Comoe National Park was added to the Danger list in 2003 as Cote D’Ivoire broke down into civil war and the park and surrounding areas fell into the hands of ‘rebel’ forces. Most park staff were withdrawn and poaching escalated. Although the war is now over, much of the park infrastructure has been destroyed, park access roads are no longer accessible and park staff are only slowly returning to their posts. It will take many years – even under the best of circumstances – for wildlife populations to recover.
Democratic Republic of the Congo
All of Congo’s world heritage sites have suffered as an indirect result of the rebellion which led to the overthrow of President Mobutu in the mid-90s; turmoil surrounding the Rwandan genocide and associated influx of refugees; followed by subsequent periods of civil unrest.

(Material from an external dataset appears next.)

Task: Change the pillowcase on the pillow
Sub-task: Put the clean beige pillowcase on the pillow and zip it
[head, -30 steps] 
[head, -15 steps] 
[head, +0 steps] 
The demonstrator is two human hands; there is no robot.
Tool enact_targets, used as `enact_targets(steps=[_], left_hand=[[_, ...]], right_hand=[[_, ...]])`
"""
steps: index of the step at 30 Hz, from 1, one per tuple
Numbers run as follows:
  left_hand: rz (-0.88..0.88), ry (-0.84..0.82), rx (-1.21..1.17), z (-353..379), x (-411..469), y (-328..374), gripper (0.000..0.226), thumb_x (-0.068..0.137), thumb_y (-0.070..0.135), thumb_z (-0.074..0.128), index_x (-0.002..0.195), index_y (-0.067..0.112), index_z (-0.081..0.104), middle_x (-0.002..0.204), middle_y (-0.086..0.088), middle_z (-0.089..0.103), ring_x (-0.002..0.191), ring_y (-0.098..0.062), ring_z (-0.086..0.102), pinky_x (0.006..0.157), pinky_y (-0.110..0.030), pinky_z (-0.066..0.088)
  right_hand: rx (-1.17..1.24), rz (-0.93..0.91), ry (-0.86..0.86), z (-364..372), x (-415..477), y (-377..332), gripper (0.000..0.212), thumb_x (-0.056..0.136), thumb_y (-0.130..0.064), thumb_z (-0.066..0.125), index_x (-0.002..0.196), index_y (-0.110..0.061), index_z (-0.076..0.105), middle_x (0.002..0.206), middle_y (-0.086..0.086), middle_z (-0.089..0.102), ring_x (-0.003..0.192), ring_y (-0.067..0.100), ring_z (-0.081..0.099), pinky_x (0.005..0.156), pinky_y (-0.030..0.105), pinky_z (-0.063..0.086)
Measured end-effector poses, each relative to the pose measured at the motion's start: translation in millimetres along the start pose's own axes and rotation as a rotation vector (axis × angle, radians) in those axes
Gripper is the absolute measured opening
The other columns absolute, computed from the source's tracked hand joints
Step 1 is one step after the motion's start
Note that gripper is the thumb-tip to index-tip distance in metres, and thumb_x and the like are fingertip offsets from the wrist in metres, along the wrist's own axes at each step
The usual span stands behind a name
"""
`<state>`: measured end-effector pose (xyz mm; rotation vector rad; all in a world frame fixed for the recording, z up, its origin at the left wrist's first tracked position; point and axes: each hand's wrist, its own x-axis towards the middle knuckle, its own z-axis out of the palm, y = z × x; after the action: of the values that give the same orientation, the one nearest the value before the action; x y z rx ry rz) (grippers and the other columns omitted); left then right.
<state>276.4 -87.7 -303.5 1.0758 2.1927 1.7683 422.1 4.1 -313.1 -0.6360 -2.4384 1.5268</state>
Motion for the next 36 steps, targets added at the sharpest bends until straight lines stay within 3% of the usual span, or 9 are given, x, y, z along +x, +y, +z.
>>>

Parks in the east of the country have been worst affected, but even Salonga National Park was added to the danger List in 1999. Earlier, Virunga National Park was In Danger by 1994, quickly followed by Garamba National Park in 1996, and both Kahuzi-Biega National Park and Okapi Wildlife Reserve in 1997
Simien National Park was added to the Danger list in 1996 as rebel armies took control of this region of northern Ethiopia and the park suffered a further influx of people, threatening the habitat of the Simien fox, Walia ibex and other critically endangered endemic wildlife. Although wildlife populations are now recovering well, there is still some way to go in achieving long-term sustainable management for the park and re-establishing viable populations of key species.
Mount Nimba Strict Nature Reserve was added to the Danger list in 1992 as a result of the mining threat, as detailed under the entry for this site under Cote D’Ivoire (above)
Lake Turkana has not yet been added to the official danger list but is included here because the development threats it faces clearly warrant it (IUCN, the technical advisory body responsible for natural sites had recommended danger listing in 2013). The principle inflow to the lake (Ethiopia’s Omo River) is being developed for hydro-electric power generation and its waters used for irrigated agriculture. The third of a series of five dams is now nearing completion and massive irrigated sugar plantations are expected to draw enough water from the river as to significantly lower lake levels, increase salinity and affect its ecological character in a major way.
Rainforests of the Atsinanana were added to the Danger list in 2010 on account of political and civil unrest throughout the country, the withdrawal of much international aid (including funds that were critical to the management of the various separate forests that make up the property), and an escalating problem of illegal timber cutting.
Air and Tenere Natural Reserves was added to the Danger list in 1992 as the area fell under the control of rebel Tuareg groups and government lost control. Most of the large mammals and other endangered wildlife has subsequently been destroyed.
Niokolo-Koba National Park was added to the Danger list in 2007 in response to a pervasive deterioration in management capacity and the decline of large mammal populations as a result of poaching.
Selous Game Reserve was added to the Danger list in 2014 following a massive surge in poaching of elephants for their ivory.